Une œuvre trop grande pour être réduite à 'l'horreur'
Bien sûr, ce film n'est pas une œuvre amicale pour tous les spectateurs. La durée est longue, et la structure de l'histoire est loin de l'horreur hollywoodienne typique. Pour les spectateurs qui s'attendent à un mal clair, une réponse parfaite, et une catharsis rafraîchissante, 'Gokseong' peut sembler frustrant et peu accueillant. La lutte d'interprétation dans la seconde moitié, avec des retournements et des contre-retournements, exige de la concentration. Certains spectateurs peuvent avoir l'impression que le mélange des genres est trop dispersé. Cependant, si l'on endure cette inhospitalité et suit le film jusqu'à la dernière scène, on ressent que l'émotion de 'la peur' est quelque chose de plus que de simples surprises ou dégoûts. Comme 'The Blair Witch Project' a créé une peur invisible, 'Gokseong' crée également une peur incertaine.

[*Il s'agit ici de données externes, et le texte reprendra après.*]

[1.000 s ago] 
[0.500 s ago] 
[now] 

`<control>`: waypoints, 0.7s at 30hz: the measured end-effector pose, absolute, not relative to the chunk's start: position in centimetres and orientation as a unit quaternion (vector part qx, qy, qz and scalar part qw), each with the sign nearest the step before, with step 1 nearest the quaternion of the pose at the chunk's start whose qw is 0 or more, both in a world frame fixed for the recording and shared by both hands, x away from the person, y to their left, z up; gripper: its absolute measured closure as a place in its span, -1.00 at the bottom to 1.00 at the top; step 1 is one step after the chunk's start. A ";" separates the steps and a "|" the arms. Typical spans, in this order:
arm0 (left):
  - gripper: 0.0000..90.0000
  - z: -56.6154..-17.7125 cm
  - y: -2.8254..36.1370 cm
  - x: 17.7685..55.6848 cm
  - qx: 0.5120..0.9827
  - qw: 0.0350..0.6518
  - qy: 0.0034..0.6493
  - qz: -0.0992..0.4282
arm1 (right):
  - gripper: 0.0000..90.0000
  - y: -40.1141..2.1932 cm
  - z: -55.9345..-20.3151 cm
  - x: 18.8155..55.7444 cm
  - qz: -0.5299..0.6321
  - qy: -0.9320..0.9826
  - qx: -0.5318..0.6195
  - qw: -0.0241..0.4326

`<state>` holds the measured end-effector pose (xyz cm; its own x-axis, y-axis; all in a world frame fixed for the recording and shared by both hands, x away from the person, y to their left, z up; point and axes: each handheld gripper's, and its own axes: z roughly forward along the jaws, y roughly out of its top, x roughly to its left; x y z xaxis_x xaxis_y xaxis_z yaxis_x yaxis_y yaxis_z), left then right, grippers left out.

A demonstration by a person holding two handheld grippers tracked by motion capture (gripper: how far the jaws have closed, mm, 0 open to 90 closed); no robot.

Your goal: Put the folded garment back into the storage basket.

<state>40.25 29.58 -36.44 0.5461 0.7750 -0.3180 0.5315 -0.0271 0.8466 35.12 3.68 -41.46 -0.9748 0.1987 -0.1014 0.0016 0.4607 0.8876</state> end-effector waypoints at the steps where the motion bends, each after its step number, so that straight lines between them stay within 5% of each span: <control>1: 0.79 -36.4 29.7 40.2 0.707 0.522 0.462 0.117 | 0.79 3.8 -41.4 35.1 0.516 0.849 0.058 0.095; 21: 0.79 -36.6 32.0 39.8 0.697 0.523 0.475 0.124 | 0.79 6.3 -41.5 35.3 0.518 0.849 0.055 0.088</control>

Ceux qui cherchent un film qui ne peut pas être défini par le simple terme 'film d'horreur' se présentent. Ce n'est pas simplement une œuvre effrayante, mais un film qui laisse l'esprit en désordre pendant plusieurs jours après l'avoir vu, et pour les spectateurs qui souhaitent réfléchir à chaque scène et y ajouter leur propre interprétation, 'Gokseong' est un matériau inégalé. Si vous aimez l'horreur expérimentale qui brise les cadres de genre, la confusion et l'anxiété que 'Gokseong' offre seront plutôt un grand plaisir. Comme ceux qui aiment 'Twin Peaks' ou la saison 1 de 'True Detective', le mystère de 'Gokseong' semblera également fascinant.

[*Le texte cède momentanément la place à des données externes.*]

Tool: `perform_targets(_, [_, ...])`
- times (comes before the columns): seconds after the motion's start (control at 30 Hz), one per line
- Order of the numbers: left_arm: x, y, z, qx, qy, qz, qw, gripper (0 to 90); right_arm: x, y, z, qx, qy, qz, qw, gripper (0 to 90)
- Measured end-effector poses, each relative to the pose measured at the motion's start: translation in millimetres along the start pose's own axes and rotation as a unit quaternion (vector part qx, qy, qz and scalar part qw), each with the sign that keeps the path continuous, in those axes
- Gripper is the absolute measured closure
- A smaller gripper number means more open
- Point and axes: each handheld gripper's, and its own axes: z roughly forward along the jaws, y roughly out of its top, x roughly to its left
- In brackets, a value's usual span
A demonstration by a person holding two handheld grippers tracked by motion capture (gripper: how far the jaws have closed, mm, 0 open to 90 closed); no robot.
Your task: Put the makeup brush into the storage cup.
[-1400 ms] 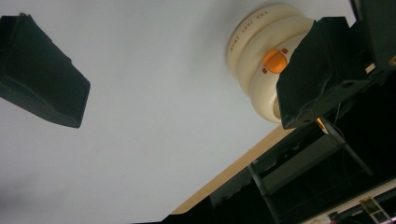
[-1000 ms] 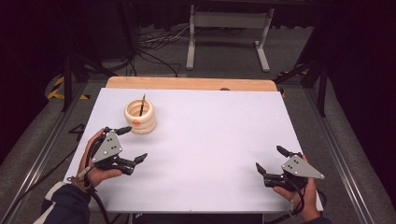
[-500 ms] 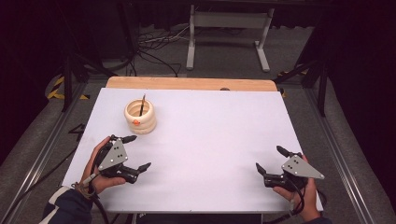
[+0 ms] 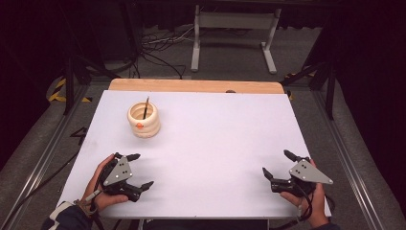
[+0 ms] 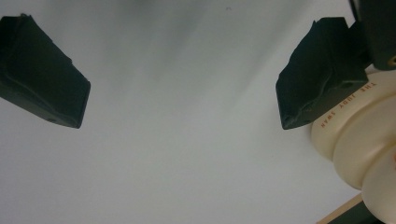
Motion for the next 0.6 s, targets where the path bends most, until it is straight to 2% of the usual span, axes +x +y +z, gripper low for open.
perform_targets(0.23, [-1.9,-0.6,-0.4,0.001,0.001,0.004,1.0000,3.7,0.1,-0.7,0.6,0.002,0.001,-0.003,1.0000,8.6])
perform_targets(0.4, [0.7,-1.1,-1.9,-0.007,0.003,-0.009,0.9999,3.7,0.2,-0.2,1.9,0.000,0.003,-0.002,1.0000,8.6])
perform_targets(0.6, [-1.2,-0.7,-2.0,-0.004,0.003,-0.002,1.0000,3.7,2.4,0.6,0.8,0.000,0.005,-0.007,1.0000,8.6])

Pour ceux qui se sentent quelque peu épuisés par la vie et qui se demandent, en regardant les nouvelles, 'Pourquoi cela se produit-il ?', le triste dos de Jong-goo restera particulièrement douloureux. Avec une famille à protéger, un monde qui ne se déroule pas comme prévu, et des critères de confiance qui s'estompent de plus en plus, 'Gokseong' montre de manière brutalement honnête quel choix un humain peut faire. Dans Jong-goo, qui vacille sans avoir trouvé de réponse parfaite, le public peut brièvement croiser son propre visage. Comme Charlie dans 'The Cable Guy' fait face à son impuissance, Jong-goo fait également face à ses limites.

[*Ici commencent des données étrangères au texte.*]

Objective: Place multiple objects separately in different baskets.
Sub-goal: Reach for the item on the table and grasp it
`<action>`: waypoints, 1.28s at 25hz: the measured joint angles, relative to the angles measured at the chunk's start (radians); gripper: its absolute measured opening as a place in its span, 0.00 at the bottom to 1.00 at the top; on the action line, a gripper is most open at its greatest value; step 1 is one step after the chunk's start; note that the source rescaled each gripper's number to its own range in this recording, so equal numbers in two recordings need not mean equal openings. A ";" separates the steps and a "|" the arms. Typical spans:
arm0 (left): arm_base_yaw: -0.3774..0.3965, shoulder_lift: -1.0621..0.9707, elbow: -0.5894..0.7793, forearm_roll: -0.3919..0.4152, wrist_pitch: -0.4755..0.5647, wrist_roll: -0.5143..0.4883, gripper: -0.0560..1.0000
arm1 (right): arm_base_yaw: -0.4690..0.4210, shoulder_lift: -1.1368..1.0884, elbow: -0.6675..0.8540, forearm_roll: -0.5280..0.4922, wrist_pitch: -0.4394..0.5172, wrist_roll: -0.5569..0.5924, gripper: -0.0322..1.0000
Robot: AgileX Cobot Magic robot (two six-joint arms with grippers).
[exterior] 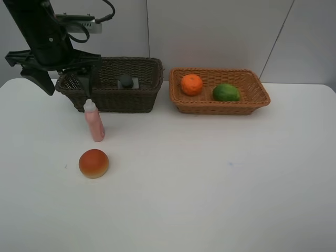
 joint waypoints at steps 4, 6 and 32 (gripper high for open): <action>0.000 0.037 0.004 0.000 -0.033 0.001 0.97 | 0.000 0.000 0.000 0.000 0.000 0.000 0.84; 0.000 0.048 0.008 -0.001 -0.046 0.003 0.97 | 0.000 0.000 0.000 0.000 0.000 0.000 0.84; -0.022 0.241 0.013 -0.042 -0.218 0.094 0.97 | 0.000 0.000 0.000 0.000 0.000 0.000 0.84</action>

Enfin, si vous souhaitez voir l'esprit de la foi traditionnelle et de l'horreur folklorique des montagnes coréennes à l'écran, ce film est presque un incontournable. Les images de ce film, où le démon occidental, le dieu de la montagne coréen, le chamanisme et le christianisme, la pluie, le brouillard, le sang et la terre se mélangent, sont difficiles à oublier après un seul visionnage. L'expérience de voir 'Gokseong' est peut-être semblable à entrer dans un chemin de montagne profond sans aucune garantie de réponse. Le chemin de retour ne sera pas facile. Mais après avoir emprunté ce chemin une fois, vous réaliserez que les films d'horreur qui suivront vous sembleront beaucoup plus simples. En ce sens, 'Gokseong' n'est pas simplement un film d'horreur, mais montre la force du cinéma coréen.